▶ **DATASET RECORDS**:
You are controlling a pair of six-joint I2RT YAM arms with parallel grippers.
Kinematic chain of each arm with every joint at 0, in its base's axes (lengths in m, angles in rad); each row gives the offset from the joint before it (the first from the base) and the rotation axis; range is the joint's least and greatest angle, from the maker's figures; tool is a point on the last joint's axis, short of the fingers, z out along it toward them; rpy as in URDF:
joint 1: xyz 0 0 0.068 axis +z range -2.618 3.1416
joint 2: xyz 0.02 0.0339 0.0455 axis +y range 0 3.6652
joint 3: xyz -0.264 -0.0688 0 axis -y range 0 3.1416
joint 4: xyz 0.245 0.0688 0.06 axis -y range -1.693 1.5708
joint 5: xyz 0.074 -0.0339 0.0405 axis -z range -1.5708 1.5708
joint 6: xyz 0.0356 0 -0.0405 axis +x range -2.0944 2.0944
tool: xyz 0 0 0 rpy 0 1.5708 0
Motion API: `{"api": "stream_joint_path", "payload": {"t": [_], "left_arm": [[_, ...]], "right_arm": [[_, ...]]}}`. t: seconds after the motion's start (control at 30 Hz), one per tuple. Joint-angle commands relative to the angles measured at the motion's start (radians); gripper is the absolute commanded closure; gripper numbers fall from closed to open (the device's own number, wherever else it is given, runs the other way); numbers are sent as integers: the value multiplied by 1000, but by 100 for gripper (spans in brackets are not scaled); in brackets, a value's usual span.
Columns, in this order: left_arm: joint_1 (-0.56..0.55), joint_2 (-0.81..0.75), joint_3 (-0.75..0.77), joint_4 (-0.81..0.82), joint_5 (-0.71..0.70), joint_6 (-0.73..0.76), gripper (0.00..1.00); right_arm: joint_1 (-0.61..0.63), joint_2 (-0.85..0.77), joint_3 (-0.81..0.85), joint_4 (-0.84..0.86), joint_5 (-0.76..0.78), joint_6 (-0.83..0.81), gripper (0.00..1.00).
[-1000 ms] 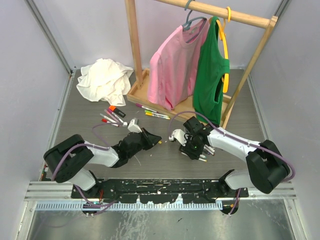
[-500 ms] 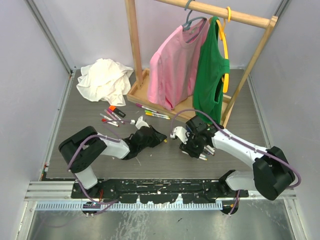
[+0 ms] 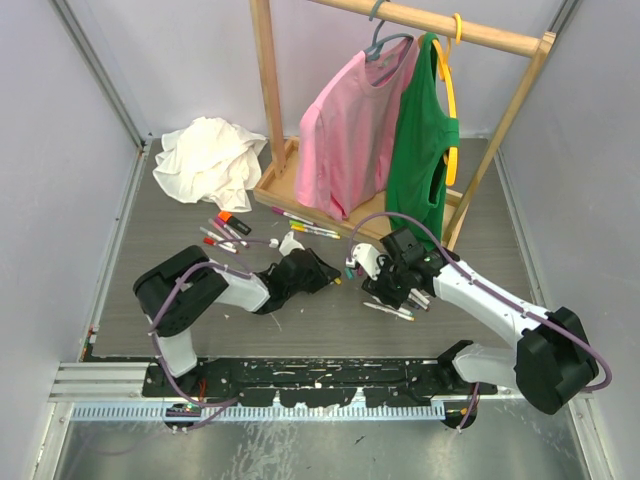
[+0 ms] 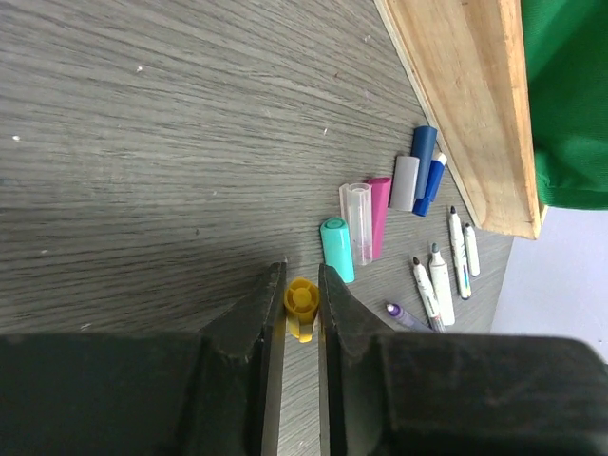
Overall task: Open the pen caps
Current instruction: Place the pen cap at the center of the board.
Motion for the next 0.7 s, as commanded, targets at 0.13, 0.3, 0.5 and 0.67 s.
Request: {"api": "stream_joint_path", "payload": {"t": [0.13, 0.3, 0.5, 0.67], "left_arm": [[-4, 26, 31, 4, 20, -28, 76], [-5, 16, 33, -45, 10, -26, 71], [-5, -11, 28, -99, -6, -17, 70], [-5, -58, 14, -110, -11, 10, 68]], "right_arm": [[-6, -27, 17, 38, 23, 14, 49], [-7, -27, 17, 40, 25, 14, 49], [-8, -27, 17, 42, 26, 16, 49], [-9, -31, 19, 44, 26, 17, 49]]}}
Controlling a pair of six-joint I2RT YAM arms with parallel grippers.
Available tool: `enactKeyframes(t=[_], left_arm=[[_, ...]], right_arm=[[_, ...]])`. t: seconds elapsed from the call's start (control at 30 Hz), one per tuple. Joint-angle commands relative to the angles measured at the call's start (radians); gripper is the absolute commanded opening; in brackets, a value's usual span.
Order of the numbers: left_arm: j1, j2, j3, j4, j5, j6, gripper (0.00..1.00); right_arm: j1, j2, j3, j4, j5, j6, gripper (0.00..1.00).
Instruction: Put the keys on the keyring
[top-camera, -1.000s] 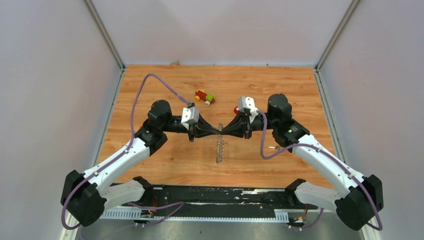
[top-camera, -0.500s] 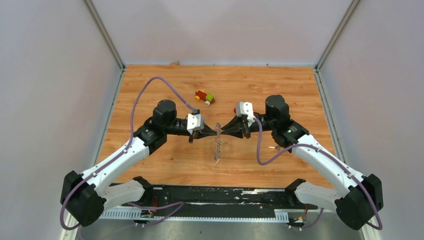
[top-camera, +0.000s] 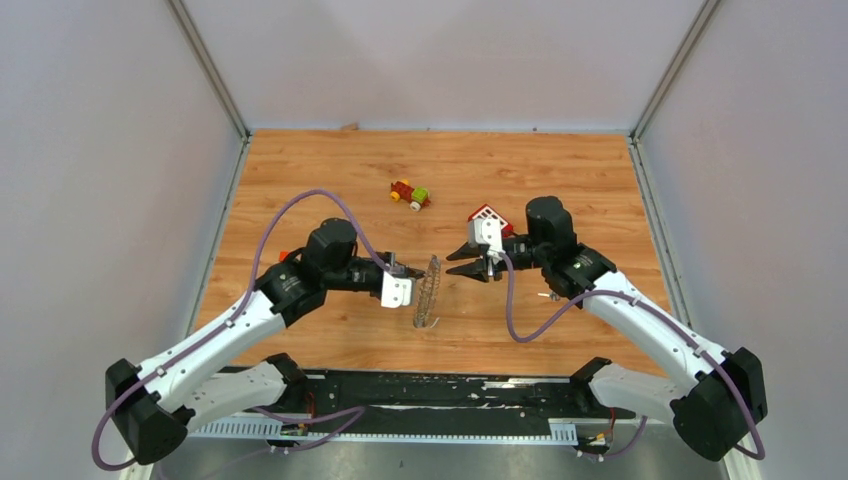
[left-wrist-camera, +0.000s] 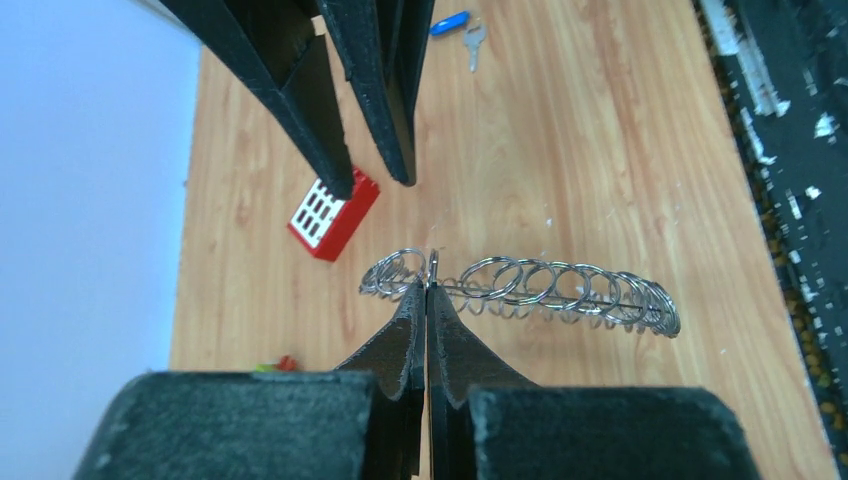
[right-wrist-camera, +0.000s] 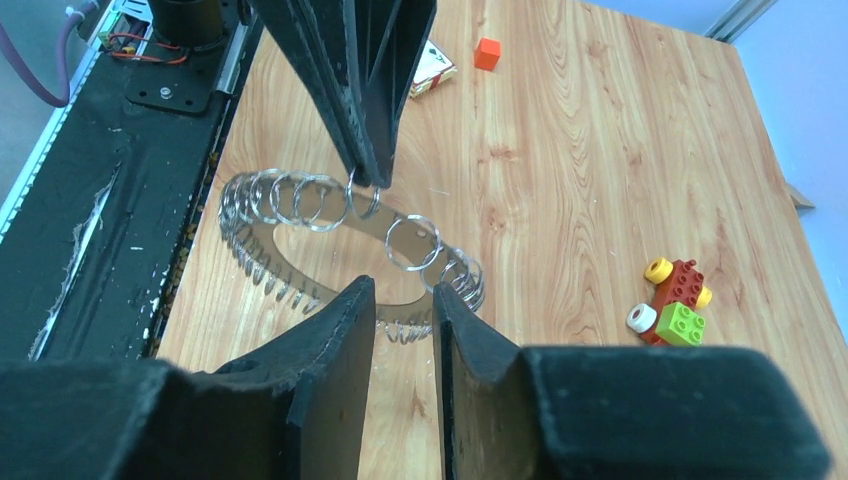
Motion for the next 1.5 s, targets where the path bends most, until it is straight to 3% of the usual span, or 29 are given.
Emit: enactKeyframes(t=[0.0, 0.43, 0.8, 1.17, 1.47], left_arm=[[-0.024, -0.070, 0.013, -0.002, -0.108, 0.118, 0.00], [-0.048, -0.176, -0.108, -0.012, -0.149, 0.357, 0.00], [-0.056, -0.197, -0.165, 0.023, -0.170, 0.405, 0.00], [-0.057, -0.181, -0.183, 0.084, -0.179, 0.346, 0.00], [-0.057, -0.094, -0.124, 0.157, -0.097, 0.059, 0.00]], right_arm=[[0.002, -0.013, 0.011, -0.026, -0.005, -0.052, 0.28], [0.003, 0.026, 0.018, -0.039, -0.020, -0.059, 0.26], [0.002, 0.037, 0.017, -0.041, -0.018, -0.062, 0.24], [0.002, 0.034, 0.016, -0.046, -0.031, -0.065, 0.24], [0.011, 0.030, 0.036, -0.070, -0.117, -0.039, 0.23]])
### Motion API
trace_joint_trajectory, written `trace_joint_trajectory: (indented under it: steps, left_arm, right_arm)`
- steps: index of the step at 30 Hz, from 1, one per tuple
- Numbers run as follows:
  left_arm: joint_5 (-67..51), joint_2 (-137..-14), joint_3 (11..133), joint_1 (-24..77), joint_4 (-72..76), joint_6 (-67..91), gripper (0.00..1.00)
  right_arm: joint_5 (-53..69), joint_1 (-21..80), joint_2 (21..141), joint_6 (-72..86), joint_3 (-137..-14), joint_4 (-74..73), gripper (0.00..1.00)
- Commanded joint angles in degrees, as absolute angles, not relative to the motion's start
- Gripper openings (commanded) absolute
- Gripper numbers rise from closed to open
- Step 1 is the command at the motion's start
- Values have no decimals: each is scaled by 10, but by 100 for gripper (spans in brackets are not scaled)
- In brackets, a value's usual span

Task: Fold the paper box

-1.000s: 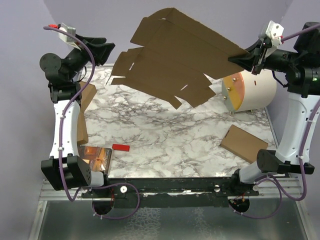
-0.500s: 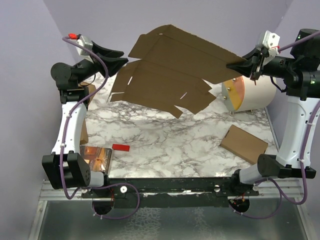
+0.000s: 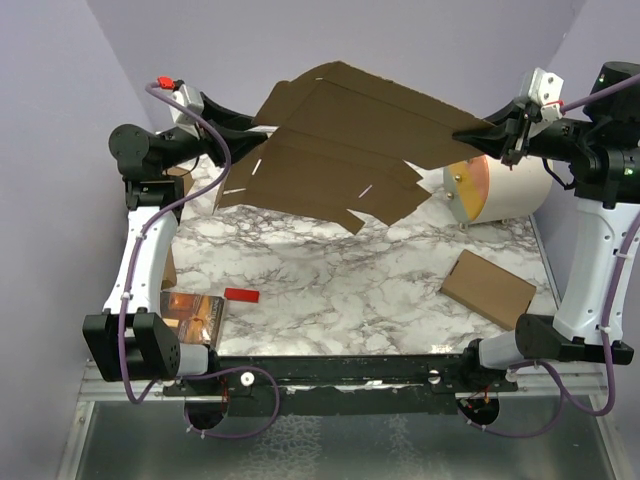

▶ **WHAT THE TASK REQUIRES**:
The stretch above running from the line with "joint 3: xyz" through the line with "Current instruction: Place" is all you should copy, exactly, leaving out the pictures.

▶ **OUTPUT OF THE EXERCISE**:
joint 3: xyz -0.264 -0.0688 0 axis -y range 0 3.1416
joint 4: xyz 0.245 0.0688 0.06 axis -y range -1.693 1.5708
joint 5: xyz 0.074 -0.0339 0.0405 axis -z range -1.5708 1.5708
joint 6: xyz 0.0356 0 -0.0405 axis +x range -2.0944 2.0944
tool: xyz 0 0 0 rpy 0 1.5708 0
Motion API: `{"api": "stream_joint_path", "payload": {"t": [_], "left_arm": [[_, ...]], "right_arm": [[_, ...]]}}`. t: seconds after the motion's start (control at 30 Hz), one per tuple. Joint-angle commands relative to the angles measured at the motion's start (radians); gripper is the absolute commanded closure; gripper numbers fall from closed to open (the device's own number, wherever else it is given, runs the other way); numbers are sent as integers: the value multiplied by 1000, but by 100 for gripper (spans in brackets are not scaled); in brackets, a value's usual span.
Columns, in this order: left_arm: joint_1 (-0.56..0.55), joint_2 (-0.81..0.75), joint_3 (-0.75..0.77), joint_4 (-0.81..0.82), joint_5 (-0.71..0.70), joint_6 (-0.73..0.76), gripper (0.00..1.00); right_arm: joint_1 (-0.61..0.63), joint_2 (-0.85..0.77), joint_3 (-0.81..0.85), joint_4 (-0.84..0.86), joint_5 (-0.76..0.78), joint_6 (-0.83..0.81), gripper (0.00..1.00).
[-1000 ms] 
[-500 ms] 
[+0 ms] 
[+0 ms] 
Overall task: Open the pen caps
Current instruction: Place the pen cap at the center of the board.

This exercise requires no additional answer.